+++ DATA BLOCK +++

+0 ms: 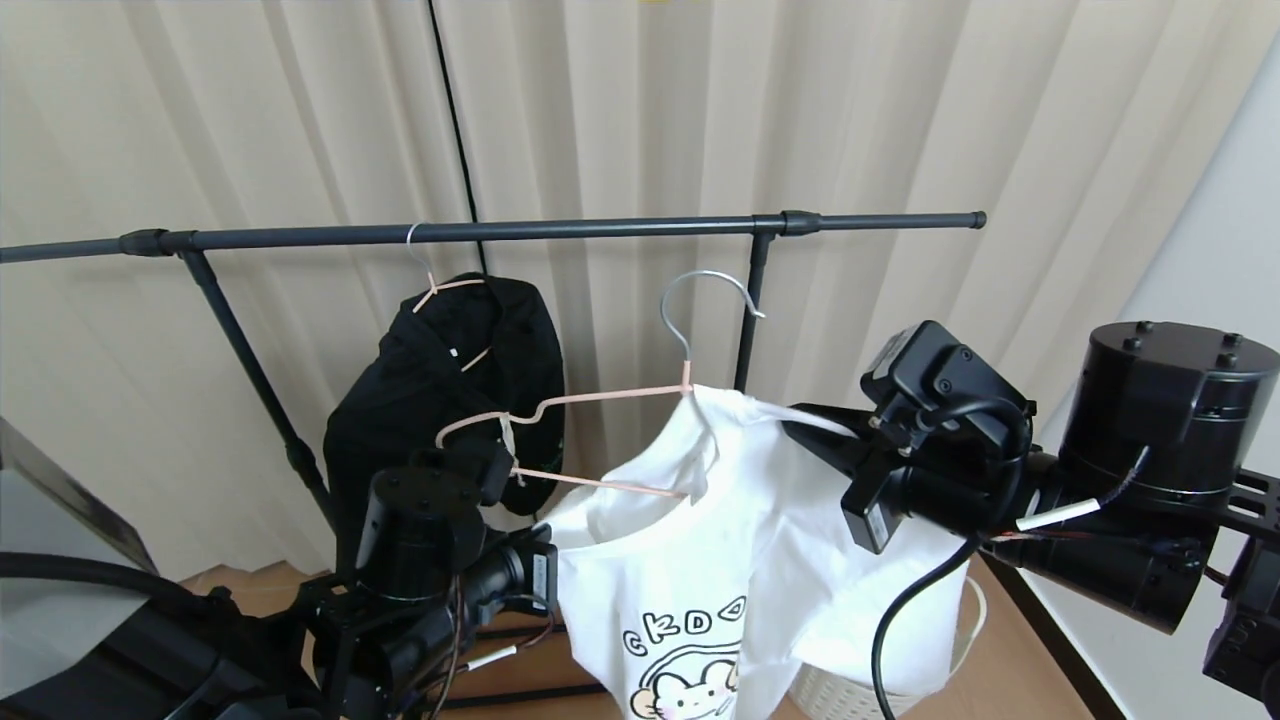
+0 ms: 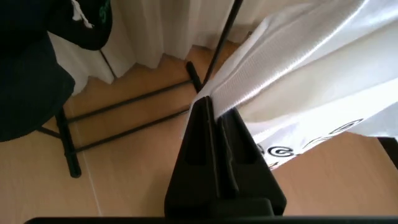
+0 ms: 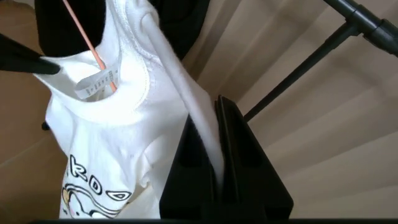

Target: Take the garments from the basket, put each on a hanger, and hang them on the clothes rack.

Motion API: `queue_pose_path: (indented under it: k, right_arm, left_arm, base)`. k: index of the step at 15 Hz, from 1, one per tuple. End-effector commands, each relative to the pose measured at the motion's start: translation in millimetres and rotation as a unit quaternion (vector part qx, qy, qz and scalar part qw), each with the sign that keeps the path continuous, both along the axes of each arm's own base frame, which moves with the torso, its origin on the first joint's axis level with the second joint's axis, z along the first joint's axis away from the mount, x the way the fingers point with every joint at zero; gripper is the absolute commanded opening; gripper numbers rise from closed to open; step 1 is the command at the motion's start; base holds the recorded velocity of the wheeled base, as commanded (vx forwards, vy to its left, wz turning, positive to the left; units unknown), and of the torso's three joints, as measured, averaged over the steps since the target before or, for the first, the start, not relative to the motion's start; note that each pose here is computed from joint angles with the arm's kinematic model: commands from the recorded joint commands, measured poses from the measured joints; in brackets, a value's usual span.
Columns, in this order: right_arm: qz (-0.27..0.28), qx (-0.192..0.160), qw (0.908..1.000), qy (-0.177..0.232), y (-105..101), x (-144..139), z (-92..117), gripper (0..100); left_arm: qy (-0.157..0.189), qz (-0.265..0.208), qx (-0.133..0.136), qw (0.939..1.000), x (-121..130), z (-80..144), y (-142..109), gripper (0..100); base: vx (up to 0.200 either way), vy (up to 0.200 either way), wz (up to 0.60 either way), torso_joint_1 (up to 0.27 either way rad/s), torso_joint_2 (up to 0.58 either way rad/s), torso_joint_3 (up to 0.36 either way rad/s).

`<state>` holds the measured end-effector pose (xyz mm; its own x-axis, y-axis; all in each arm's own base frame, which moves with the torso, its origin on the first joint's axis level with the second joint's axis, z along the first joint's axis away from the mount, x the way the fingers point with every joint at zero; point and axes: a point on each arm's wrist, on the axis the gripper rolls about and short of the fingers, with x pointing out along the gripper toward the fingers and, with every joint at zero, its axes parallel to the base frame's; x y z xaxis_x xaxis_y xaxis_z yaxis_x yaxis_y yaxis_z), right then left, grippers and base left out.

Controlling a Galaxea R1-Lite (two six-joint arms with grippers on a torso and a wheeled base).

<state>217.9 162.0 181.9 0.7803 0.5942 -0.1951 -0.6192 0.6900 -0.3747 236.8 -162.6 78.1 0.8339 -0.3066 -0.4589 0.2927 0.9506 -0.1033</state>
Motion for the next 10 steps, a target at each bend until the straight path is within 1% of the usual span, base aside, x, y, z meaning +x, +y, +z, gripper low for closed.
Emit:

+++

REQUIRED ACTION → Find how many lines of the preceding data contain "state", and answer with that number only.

EXPECTED ANSWER → 2